Pfarrer is a graduate of the Staunton Military Academy, and studied Clinical Psychology at California State University at Northridge and the University of Bath in the United Kingdom. Pfarrer went through Basic Underwater Demolition/SEAL training (BUD/S) in 1981 and spent 8 years as a Navy SEAL. He served as a military advisor in Central America, trained NATO forces in Europe and the Mediterranean, undertook duties in the Middle East, notably in Lebanon during the Lebanese Civil War. As executive officer of the SEAL Team assigned to the Multi-National Peacekeeping Force, he witnessed the 1983 Marine barracks bombing in Beirut. Pfarrer was one of the SEAL Team leaders responsible for the apprehension of Abu Abbas and the hijackers of the cruise ship Achille Lauro. Pfarrer ended his service as Assault Element Commander at the United States Naval Special Warfare Development Group (DEVGRU), formerly known as SEAL Team 6.

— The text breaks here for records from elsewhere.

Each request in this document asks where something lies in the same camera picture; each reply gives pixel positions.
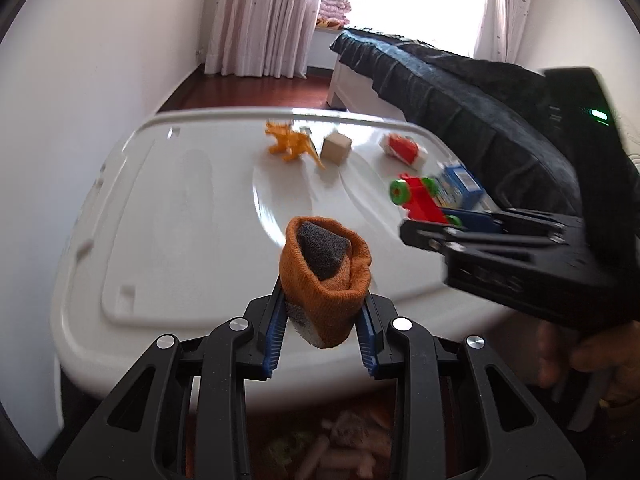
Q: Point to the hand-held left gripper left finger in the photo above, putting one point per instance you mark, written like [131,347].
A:
[275,332]

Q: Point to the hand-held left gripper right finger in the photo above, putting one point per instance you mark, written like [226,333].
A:
[367,337]

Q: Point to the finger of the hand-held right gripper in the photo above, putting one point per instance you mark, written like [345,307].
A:
[480,220]
[450,242]

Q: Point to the orange and grey sock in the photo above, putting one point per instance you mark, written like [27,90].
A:
[345,302]

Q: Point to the red toy car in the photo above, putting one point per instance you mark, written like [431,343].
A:
[421,201]

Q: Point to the person's right hand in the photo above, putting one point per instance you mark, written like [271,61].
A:
[610,350]

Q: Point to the blue drink carton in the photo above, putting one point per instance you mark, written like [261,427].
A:
[462,185]

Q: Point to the red and white packet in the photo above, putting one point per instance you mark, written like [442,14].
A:
[402,148]

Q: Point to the white plastic bin lid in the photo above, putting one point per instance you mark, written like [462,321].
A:
[190,220]

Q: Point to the wooden cube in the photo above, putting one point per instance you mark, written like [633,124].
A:
[336,149]

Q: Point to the orange toy dinosaur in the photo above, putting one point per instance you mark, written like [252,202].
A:
[291,141]

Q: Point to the narrow pink patterned curtain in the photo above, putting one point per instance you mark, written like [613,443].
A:
[505,10]

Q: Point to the folded pink quilts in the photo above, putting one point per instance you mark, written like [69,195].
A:
[334,10]

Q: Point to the wide pink patterned curtain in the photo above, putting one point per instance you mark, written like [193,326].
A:
[265,15]

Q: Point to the white bed frame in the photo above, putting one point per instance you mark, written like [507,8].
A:
[350,90]

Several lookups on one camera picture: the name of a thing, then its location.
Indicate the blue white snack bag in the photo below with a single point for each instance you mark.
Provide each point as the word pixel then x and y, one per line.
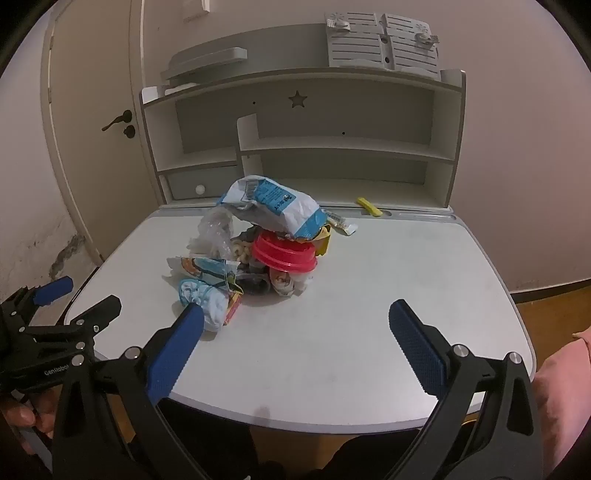
pixel 277 207

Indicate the clear plastic bag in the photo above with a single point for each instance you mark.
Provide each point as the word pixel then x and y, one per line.
pixel 212 230

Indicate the white blue printed wrapper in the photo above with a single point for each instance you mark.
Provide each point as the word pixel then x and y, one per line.
pixel 203 267

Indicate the yellow wrapper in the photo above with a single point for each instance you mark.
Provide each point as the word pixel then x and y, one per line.
pixel 324 241

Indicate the grey hutch drawer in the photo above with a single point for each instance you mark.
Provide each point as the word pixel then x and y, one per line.
pixel 184 184

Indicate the dark door keyhole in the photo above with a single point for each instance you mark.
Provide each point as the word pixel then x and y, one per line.
pixel 129 131

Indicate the beige snack pieces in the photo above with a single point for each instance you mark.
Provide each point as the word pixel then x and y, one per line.
pixel 243 251

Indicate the cream door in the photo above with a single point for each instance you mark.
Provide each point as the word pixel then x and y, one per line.
pixel 92 69

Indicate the white blue packet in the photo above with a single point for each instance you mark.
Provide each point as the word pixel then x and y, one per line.
pixel 212 304

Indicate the yellow plastic strip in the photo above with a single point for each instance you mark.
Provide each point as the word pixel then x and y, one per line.
pixel 369 206

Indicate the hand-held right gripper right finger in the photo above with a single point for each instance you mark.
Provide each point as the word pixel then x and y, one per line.
pixel 415 350

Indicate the pink cushion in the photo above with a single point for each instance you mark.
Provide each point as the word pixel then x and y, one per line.
pixel 568 392

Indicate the grey ribbed book stand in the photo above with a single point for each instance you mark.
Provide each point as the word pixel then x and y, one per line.
pixel 369 44

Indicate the red yellow small box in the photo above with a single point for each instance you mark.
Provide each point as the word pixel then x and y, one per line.
pixel 235 307

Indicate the person's left hand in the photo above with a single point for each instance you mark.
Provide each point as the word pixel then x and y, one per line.
pixel 25 410

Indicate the small white wrapper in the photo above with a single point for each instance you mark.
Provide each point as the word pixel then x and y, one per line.
pixel 341 225

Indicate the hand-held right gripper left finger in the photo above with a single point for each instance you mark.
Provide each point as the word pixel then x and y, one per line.
pixel 178 350

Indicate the dark plastic wrapper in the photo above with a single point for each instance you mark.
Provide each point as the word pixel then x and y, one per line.
pixel 254 284

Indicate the white desk hutch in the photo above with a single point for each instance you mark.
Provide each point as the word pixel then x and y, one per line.
pixel 304 134

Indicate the person's dark trousers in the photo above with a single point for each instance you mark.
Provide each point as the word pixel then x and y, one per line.
pixel 258 454

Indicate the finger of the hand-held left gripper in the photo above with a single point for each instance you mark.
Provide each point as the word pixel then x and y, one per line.
pixel 51 290
pixel 99 314

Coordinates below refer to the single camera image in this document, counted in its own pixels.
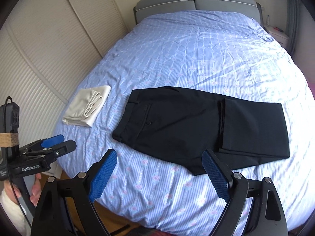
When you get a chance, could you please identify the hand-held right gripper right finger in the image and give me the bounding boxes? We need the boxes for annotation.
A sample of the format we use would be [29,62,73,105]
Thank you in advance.
[202,149,288,236]

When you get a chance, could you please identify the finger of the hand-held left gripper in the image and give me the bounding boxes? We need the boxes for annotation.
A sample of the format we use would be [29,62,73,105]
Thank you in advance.
[20,135,65,153]
[25,140,77,165]

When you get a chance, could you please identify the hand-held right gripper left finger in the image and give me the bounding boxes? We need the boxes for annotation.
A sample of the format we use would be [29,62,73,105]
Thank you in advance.
[30,149,118,236]

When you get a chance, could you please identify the black pants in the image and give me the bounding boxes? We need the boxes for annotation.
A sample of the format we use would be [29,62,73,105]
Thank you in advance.
[112,86,290,176]

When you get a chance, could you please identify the person's left forearm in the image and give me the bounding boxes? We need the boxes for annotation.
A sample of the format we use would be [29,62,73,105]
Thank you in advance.
[0,189,32,236]

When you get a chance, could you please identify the person's left hand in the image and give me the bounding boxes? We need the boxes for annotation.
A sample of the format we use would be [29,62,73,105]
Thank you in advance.
[30,173,43,205]

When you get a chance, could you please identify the folded cream cloth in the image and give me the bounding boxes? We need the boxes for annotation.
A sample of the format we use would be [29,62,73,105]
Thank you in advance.
[62,85,112,128]

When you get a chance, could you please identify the cream sliding wardrobe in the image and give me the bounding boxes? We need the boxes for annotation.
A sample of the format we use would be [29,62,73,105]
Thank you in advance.
[0,0,128,118]

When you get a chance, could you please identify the bed with blue floral sheet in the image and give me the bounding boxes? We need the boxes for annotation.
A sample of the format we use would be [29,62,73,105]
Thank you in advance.
[53,11,311,231]

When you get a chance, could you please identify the white nightstand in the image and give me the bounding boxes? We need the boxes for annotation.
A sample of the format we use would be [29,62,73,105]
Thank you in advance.
[267,27,289,47]

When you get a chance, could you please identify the grey padded headboard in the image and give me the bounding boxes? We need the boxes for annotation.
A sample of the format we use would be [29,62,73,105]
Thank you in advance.
[133,0,262,25]

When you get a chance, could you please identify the green curtain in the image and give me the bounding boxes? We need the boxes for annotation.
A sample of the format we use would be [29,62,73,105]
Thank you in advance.
[285,0,306,56]

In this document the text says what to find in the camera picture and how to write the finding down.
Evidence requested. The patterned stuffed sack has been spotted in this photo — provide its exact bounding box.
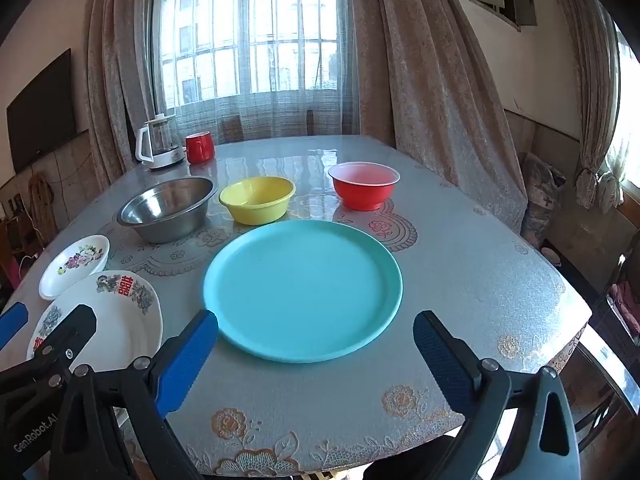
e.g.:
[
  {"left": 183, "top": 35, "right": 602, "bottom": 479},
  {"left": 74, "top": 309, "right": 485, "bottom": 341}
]
[{"left": 520, "top": 152, "right": 568, "bottom": 251}]

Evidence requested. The large white printed plate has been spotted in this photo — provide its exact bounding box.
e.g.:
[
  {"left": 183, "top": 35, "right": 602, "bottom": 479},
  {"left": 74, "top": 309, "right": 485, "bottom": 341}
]
[{"left": 26, "top": 270, "right": 164, "bottom": 376}]

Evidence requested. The yellow plastic bowl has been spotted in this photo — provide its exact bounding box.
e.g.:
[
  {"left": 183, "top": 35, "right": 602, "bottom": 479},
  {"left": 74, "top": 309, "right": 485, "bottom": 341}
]
[{"left": 218, "top": 176, "right": 296, "bottom": 226}]

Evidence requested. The red mug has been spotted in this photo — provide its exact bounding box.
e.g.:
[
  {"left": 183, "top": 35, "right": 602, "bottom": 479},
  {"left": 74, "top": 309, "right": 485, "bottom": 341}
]
[{"left": 185, "top": 131, "right": 216, "bottom": 164}]

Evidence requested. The black wall television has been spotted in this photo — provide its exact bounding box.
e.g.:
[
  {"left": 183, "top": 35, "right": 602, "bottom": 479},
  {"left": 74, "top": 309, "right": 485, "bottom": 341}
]
[{"left": 6, "top": 48, "right": 78, "bottom": 174}]

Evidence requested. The dark wooden chair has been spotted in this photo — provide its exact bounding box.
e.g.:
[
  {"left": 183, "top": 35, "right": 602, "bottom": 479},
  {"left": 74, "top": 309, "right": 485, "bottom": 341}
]
[{"left": 575, "top": 255, "right": 640, "bottom": 441}]

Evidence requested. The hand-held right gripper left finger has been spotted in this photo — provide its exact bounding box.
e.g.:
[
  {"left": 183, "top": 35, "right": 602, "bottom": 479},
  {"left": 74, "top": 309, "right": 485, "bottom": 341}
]
[{"left": 50, "top": 309, "right": 220, "bottom": 480}]

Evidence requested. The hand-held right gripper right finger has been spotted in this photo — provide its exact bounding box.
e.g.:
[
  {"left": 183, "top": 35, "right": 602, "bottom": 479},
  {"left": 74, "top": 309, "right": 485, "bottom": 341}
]
[{"left": 412, "top": 310, "right": 583, "bottom": 480}]

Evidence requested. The tan wicker object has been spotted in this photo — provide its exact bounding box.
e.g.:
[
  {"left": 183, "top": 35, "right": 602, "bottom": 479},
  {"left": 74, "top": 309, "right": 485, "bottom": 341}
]
[{"left": 27, "top": 172, "right": 51, "bottom": 213}]

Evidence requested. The white sheer curtain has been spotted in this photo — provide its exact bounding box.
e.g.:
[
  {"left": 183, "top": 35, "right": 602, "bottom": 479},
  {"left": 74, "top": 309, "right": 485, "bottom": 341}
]
[{"left": 150, "top": 0, "right": 361, "bottom": 143}]

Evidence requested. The white glass kettle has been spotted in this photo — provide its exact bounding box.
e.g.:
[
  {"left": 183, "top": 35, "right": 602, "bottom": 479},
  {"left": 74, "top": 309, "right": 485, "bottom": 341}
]
[{"left": 135, "top": 113, "right": 187, "bottom": 170}]

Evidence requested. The side window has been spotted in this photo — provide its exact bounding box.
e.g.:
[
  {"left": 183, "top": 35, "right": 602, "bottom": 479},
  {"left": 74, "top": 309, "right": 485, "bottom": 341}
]
[{"left": 605, "top": 25, "right": 640, "bottom": 201}]

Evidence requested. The beige patterned curtain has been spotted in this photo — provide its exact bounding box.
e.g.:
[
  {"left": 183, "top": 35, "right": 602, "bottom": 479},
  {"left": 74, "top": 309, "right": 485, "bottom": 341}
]
[
  {"left": 347, "top": 0, "right": 528, "bottom": 233},
  {"left": 82, "top": 0, "right": 156, "bottom": 193}
]

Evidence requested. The stainless steel bowl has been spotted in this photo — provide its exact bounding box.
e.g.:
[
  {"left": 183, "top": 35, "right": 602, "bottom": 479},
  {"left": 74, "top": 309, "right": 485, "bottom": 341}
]
[{"left": 116, "top": 176, "right": 220, "bottom": 244}]

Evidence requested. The barred window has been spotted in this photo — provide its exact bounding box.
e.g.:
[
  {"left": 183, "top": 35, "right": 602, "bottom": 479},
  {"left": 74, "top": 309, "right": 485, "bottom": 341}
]
[{"left": 145, "top": 0, "right": 351, "bottom": 111}]

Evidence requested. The teal round plate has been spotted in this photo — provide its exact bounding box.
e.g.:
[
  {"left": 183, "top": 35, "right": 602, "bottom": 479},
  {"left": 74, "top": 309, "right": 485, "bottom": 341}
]
[{"left": 202, "top": 219, "right": 404, "bottom": 364}]

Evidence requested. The tied beige curtain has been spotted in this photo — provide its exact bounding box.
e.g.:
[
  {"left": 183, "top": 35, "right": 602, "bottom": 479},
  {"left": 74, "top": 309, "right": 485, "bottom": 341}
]
[{"left": 545, "top": 0, "right": 626, "bottom": 211}]

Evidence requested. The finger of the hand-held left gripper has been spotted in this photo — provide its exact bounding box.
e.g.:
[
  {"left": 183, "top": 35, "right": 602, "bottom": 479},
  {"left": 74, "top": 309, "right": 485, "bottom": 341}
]
[
  {"left": 27, "top": 304, "right": 97, "bottom": 388},
  {"left": 0, "top": 302, "right": 29, "bottom": 352}
]

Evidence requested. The small white floral plate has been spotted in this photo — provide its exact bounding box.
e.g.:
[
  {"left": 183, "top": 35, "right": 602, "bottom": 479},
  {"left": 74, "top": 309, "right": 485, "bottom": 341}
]
[{"left": 38, "top": 234, "right": 111, "bottom": 302}]

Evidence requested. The red plastic bowl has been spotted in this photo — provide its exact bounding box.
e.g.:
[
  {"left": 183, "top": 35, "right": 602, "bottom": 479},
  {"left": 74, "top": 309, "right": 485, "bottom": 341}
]
[{"left": 328, "top": 161, "right": 401, "bottom": 212}]

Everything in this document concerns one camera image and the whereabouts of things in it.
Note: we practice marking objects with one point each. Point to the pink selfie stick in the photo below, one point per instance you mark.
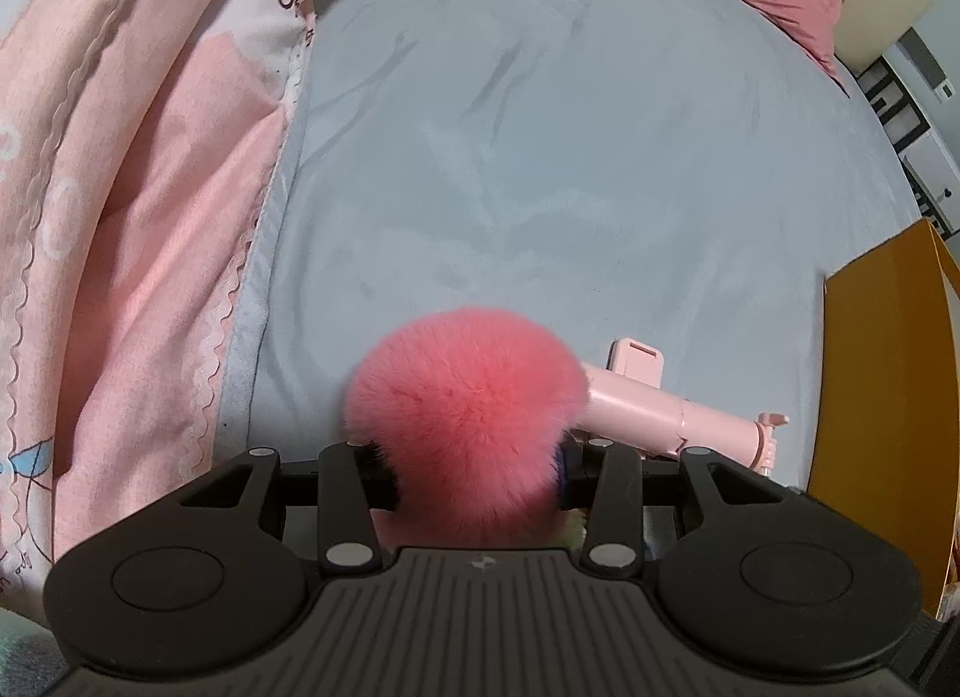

After leaving the military, Pfarrer embarked on a career as a Hollywood screenwriter. His film credits include writing, acting and production work in Navy SEALs, Darkman, and Hard Target. Pfarrer was the screenwriter on The Jackal. His spec screenplays for Virus and Red Planet were also made into movies. He is an uncredited writer on the films Arlington Road, Second Nature, Sudden Impact and Green Hornet. He is the author/creator of six graphic novels for Dark Horse Comics, and wrote and produced two interactive full motion videos, Flash Traffic and Silent Steel, both for Tsunami Media. Pfarrer was active in the 2004 effort to recall Writer's Guild of America president Charles Holland, who had wrongly claimed to be a wounded combat veteran, intelligence officer and Green Beret. Holland eventually resigned under fire.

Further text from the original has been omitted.